Bonsoir,
je passe par votre page de médiateur car je ne trouve pas le lien sur la page de La Dispute pour m'adresser à A. Laporte et ses collègues.
Je souhaite apporter des éléments de réponses au reproche formulé ce soir au film de F. Ruffin "Merci Patron" pour ne pas présenter d'action collective alors que Ruffin revendique le collectif... Il s'en expliqué ds une interview, dénonçant l'explosion du collectif lors des licenciements et argumentant sur pourquoi une action plus large n'a pas pu être entreprise :
https://www.humanite.fr/videos/francois-ruffin-je-memmerde-beaucoup-moins-dans-la-vie-que-bernard-arnault-600318
Merci à vous de transmettre.
Bien cordialement.

La Médiatrice Radio France vous répond
04/05/2016 - 11:46

Vous pouvez joindre l’émission en cliquant sur l’enveloppe sous le nom de l’émission sur le site.

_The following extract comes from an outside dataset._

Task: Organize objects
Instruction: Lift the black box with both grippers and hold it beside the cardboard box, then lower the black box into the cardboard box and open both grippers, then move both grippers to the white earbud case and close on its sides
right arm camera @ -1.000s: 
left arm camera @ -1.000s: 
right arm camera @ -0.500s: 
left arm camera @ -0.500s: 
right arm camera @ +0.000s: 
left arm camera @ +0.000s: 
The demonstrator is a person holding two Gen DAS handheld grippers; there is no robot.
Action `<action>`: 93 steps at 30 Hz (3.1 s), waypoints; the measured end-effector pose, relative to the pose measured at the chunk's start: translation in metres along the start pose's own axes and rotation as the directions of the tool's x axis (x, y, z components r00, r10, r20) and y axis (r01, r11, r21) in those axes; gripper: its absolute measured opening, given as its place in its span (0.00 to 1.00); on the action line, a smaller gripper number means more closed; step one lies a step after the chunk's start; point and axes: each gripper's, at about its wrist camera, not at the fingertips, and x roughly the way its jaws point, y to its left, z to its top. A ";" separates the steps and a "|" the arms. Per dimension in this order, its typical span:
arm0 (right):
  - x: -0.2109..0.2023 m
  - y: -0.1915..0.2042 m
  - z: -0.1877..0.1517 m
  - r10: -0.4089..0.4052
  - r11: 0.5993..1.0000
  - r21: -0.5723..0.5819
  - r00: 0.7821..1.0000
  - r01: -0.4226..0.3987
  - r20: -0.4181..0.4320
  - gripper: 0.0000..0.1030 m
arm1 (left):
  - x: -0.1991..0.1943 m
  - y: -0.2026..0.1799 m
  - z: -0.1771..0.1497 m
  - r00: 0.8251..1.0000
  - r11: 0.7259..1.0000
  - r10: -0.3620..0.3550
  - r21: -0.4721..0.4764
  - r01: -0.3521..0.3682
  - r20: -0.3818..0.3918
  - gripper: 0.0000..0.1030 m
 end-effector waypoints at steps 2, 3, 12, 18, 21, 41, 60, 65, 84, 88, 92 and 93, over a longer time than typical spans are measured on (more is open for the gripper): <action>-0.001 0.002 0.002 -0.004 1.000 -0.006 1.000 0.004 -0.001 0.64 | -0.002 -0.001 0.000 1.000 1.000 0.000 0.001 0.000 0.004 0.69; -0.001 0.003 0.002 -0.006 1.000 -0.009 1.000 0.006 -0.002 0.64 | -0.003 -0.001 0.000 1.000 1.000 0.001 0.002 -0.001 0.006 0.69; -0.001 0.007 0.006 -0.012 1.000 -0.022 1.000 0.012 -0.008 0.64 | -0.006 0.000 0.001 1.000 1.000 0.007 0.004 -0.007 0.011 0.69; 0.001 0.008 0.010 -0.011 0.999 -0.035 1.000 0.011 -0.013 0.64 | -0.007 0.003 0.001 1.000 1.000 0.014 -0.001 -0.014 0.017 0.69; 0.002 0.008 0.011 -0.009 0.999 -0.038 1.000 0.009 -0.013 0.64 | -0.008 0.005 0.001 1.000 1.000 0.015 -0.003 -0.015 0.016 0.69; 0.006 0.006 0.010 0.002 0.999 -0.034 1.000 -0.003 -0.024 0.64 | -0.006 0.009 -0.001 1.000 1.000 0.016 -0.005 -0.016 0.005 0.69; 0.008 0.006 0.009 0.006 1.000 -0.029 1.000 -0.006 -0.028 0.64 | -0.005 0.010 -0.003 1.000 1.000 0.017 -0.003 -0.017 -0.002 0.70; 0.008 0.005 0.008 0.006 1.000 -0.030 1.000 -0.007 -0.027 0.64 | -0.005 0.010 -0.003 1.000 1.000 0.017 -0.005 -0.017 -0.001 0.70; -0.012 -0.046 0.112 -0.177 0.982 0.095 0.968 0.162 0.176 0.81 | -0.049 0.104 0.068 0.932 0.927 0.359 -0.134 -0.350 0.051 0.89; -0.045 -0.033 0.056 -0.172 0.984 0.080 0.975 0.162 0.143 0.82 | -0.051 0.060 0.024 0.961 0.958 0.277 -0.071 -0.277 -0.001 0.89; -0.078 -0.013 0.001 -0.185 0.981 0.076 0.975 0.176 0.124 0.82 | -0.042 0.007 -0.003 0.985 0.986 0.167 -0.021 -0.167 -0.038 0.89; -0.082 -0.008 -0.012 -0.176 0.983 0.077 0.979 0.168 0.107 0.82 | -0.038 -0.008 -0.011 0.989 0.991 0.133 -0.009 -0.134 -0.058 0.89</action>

En attendant, voici la réponse de Charlotte Garson :

« Bonjour,
Merci pour l’envoi de votre message concernant notre brève discussion à La Dispute autour de Merci Patron! ainsi que pour le lien vidéo du débat. La question y est en effet posée (du passage du particulier au collectif) et Ruffin y répond longuement. Il finit d’ailleurs par préciser que le cinéma n’a été pour lui qu’un moyen d’intervention et que son activisme prend d’autres formes. Mais auparavant, il justifie l’impossibilité d’agir collectivement en raison du temps écoulé depuis les licenciements et de la nécessité d’une histoire pour émouvoir. Mon « reproche », beaucoup trop brièvement et schématiquement formulé je vous l’accorde, porte sur une question qui est l’un des enjeux de forme du documentaire (et sans doute de tout le cinéma donc également de la « fable » et de la « comédie » dont Ruffin se revendique), à savoir la capacité par la forme (la mise en scène) d’atteindre justement au général ou à l’universel (même si le couple Klug est le seul à recevoir de l’argent). En d’autres termes, je pense qu’il n’est pas juste de dire que l’histoire singulière est la seule solution pour « donner un visage » (Ruffin) à la pauvreté. (Cf par exemple toute l’œuvre ou presque de Frédérick Wiseman). L’extorsion, noeud scénaristique du film, réussit à prouver que même un très puissant patron craint pour son image (ce qui n’est pas une découverte), mais guère davantage à mon sens, peut-être parce que ce scénario « marche » si bien et produit une telle jubilation chez Ruffin (scénariste, réalisateur et acteur) qu’il se suffit à lui-même, se clôt sur sa perfection (af)fabulatoire. C’est peut-être là où la fine membrane entre reel et fiction qui constitue le documentaire devient moins poreuse, trop satisfaite de sa puissance fictionnelle (l’univers des barbouzes, la transformation physique de Ruffin) pour traduire par la forme ce qu’il y a de plus général et de plus désespérant dans l’aspect massif de la crise. Ce n’est là qu’une proposition car je n’ai pas (encore?) écrit sur le film, suffisamment riche en effet pour susciter des débats argumentés, y compris dans ses choix de mise en scène. Je vous remercie en tout cas de nous avoir contactés et d’avoir contribué à ce qui sera peut-être un retour plus étoffé dans La Dispute un autre jour, la « carrière » de ce film étant loin d’être achevée.
Charlotte Garson »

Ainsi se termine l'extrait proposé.